Très récemment, la jurisprudence est venue apportée une nouvelle position concernant le délit d’abus de confiance en affirmant que le détournement est applicable aux immeubles. Une décision qui était attendue d’une grande part de la doctrine et qui ne manque pas à cet effet d’être remarqué.
La définition d’abus de confiance
Le délit d’abus de confiance est encré aux articles 314-1 et suivants du code de pénal, dans son livre trois répertoriant les crimes et délits contre les biens.
Pour rappel, le code définit l’abus de confiance, comme le fait pour une personne de détourner, au préjudice d’autrui, des fonds, des valeurs ou un bien quelconque qui lui ont été remis et qu’elle a accepté à charge de les rendre, de les représenter ou d’en faire un usage déterminé.
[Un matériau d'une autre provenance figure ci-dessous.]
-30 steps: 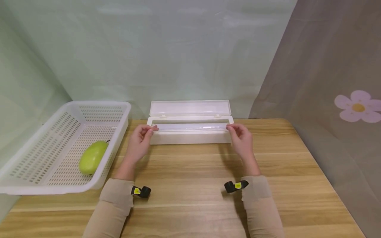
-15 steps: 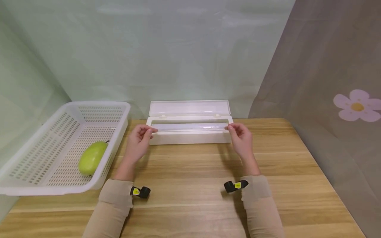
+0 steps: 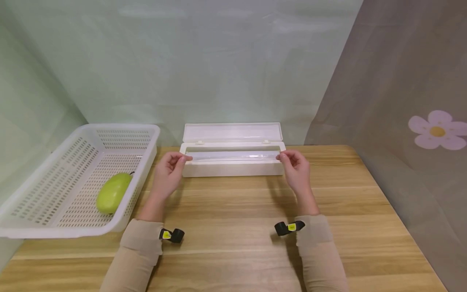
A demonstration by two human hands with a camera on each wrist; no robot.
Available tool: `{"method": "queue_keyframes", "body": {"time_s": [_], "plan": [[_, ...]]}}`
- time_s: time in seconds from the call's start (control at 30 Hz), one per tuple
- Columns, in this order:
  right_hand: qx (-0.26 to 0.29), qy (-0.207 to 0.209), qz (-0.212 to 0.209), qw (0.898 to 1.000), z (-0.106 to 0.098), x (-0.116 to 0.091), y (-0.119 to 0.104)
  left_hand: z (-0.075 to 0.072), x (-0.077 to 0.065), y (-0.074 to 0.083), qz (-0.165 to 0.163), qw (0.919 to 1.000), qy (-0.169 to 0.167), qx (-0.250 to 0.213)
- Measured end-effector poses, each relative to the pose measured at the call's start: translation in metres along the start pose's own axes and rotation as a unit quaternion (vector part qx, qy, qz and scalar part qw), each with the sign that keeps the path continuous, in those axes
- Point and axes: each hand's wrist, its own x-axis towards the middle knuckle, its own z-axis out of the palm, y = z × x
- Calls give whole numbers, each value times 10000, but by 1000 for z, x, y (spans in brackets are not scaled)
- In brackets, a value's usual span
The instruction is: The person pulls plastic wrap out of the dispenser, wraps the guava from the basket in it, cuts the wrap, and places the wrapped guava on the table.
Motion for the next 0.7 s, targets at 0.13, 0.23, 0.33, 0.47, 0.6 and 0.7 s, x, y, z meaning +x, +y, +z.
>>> {"method": "queue_keyframes", "body": {"time_s": [0.13, 0.23, 0.33, 0.47, 0.6, 0.7], "plan": [[30, -38, -85, 10000, 0, 0, -1, 3, 0, -2, 200, 9996, 205, -62], [60, -36, -40, 10000, 0, 0, -1, 5, -1, -3, 255, 9990, 308, -206], [61, -19, 21, 10000, -1, 0, 0, 7, -1, -5, 267, 9982, 391, -378], [62, 35, 60, 10000, -3, 1, 9, 10, -1, -8, 303, 9969, 502, -532], [174, 51, 95, 9998, -5, 3, 18, 12, -1, -10, 426, 9954, 570, -639], [398, 31, 161, 9991, -5, 3, 20, 11, -1, -10, 476, 9951, 589, -642]]}}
En somme, l’infraction consiste, pour l’auteur, à détourner un bien quelconque lui ayant été remis à titre précaire, c’est à dire sans que la propriété ne lui en soit transmise.
Il convient également de prêter attention à la définition de l’immeuble. L’on parle d’immeuble par nature, au sens juridique, de biens qui ne peuvent être déplacés dont font partie les bâtiments ainsi que leurs accessoires. Par ailleurs au sens de l’article 552 du code civil, la propriété du sol emporte également celle du dessus et du dessous.
La question que les juges de droit ont eu à trancher dans cette affaire est celle de savoir si un détournement peut donc porter sur un immeuble pouvant alors entraîner un abus de confiance.
Après tout, rien n’empêche qu’un immeuble soit remis dans un but déterminé puis détourné par suite. Le détournement peut donc simplement constituer à utiliser un bien à des fins autres que celles prévues initialement.
Pour comprendre l’apport novateur, il faut tout d’abord étayer l’évolution ayant amener à ce revirement.
La position antérieure de la Cour de cassation relativement à la notion de bien
La Haute Cour avait déjà eu a statué sur cette question et elle avait d’abord répondu par la négative, excluant alors les biens immeubles de l’article 314-1 du code pénal (Crim. 10 oct. 2001, n°00-87.605). Cette position pouvait surprendre étant entendu, que la la chambre criminelle avait quelques mois auparavant admis que les biens incorporels pouvaient faire l’objet d’un abus de confiance (Crim. 14 nov. 2000, n°99-84.522). On pouvait alors penser qu’elle poursuivrait sa lignée en élargissant l’application de la notion de bien.
D’autant que la définition préalablement restituée fait état de la formule « bien quelconque », ce qui pouvait laissé penser que l’immeuble y était inclus. Parallèlement, en droit des biens, le code civil admet également que tous les biens sont meubles ou immeubles en son article 516. L’immeuble dispose notamment d’un chapitre qui lui est consacré dans ce même code lui octroyant une définition de façon plus élargie.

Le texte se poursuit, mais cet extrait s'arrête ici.